Armer Kerl. Mir steht jetzt ganz bestimmt nicht der Sinn nach einem Ablenkungsmanöver oder was auch immer er sich dabei gedacht hat. Mir reicht es erst einmal. Ich hab die Schnauze voll von Männern. Niemandem kann man mehr trauen. Was ist bloß los mit den Menschen! Jeder hintergeht jeden. Wo soll das hinführen? Das macht mir Angst und nimmt mir jegliche Freude auf die Zukunft.
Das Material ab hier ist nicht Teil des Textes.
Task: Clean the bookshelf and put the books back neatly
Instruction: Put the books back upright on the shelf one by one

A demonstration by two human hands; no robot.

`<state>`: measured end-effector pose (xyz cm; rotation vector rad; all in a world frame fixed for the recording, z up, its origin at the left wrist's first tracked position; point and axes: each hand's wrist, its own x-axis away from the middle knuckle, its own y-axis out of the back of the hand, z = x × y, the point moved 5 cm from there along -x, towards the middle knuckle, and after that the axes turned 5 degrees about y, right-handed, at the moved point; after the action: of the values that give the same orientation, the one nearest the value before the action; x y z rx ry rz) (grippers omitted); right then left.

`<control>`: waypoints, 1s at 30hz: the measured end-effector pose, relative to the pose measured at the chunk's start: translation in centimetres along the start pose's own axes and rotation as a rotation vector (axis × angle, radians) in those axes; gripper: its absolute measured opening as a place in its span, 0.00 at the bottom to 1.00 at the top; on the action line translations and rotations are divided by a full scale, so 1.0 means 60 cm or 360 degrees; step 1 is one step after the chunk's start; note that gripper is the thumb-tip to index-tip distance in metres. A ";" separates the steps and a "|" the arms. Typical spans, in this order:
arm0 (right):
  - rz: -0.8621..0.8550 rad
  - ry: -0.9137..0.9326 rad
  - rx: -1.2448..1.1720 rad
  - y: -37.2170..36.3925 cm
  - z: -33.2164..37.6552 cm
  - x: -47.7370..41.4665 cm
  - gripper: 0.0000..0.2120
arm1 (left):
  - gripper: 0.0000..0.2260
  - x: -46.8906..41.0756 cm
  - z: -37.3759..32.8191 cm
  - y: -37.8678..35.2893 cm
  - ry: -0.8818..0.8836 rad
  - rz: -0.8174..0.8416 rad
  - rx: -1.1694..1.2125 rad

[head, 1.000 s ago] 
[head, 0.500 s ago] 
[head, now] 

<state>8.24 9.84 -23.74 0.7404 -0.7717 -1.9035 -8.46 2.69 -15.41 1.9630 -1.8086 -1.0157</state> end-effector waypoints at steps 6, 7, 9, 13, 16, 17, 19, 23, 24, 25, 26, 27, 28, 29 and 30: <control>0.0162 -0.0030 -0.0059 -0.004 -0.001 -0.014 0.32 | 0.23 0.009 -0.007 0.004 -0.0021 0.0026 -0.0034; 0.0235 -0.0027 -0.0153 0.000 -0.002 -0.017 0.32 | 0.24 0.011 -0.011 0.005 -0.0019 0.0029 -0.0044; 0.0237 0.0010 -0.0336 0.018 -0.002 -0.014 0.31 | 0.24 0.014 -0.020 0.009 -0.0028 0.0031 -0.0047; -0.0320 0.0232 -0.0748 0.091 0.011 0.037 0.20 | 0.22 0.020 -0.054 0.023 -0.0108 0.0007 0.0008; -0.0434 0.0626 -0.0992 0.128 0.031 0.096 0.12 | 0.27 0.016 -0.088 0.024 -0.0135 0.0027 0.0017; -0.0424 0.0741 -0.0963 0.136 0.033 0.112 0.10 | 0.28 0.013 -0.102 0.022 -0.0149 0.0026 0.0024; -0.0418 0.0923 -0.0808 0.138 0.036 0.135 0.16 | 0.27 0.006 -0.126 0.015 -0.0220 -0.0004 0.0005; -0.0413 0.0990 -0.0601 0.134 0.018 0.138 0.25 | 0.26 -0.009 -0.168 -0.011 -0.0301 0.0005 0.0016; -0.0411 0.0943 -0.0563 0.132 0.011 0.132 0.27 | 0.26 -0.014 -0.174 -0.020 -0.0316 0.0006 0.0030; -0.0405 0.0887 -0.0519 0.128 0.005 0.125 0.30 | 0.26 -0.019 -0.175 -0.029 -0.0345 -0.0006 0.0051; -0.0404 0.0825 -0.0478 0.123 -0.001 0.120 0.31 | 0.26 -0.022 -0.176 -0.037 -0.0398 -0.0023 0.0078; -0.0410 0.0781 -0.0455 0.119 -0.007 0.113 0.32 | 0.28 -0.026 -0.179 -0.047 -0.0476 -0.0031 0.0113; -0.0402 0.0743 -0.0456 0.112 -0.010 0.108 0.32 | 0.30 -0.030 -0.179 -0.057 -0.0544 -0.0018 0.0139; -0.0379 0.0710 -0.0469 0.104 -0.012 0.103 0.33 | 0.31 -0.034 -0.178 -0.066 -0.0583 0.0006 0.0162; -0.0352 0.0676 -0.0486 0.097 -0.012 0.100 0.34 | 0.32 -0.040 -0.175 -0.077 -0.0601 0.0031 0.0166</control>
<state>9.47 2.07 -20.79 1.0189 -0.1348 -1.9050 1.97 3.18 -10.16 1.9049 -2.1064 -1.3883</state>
Kein Wunder, wenn man denkt, man kann sich nie wieder verlieben. Die Angst, enttäuscht zu werden, wird immer größer. Es lähmt einen so sehr, dass man sich irgendwann gar nicht mehr traut, noch einen Schritt auf jemanden zuzugehen. Oder man projiziert seine ganzen Ängste auf die neue Person. Das macht mir Angst und ich mag gar nicht darüber nachdenken, was die Zukunft bringt.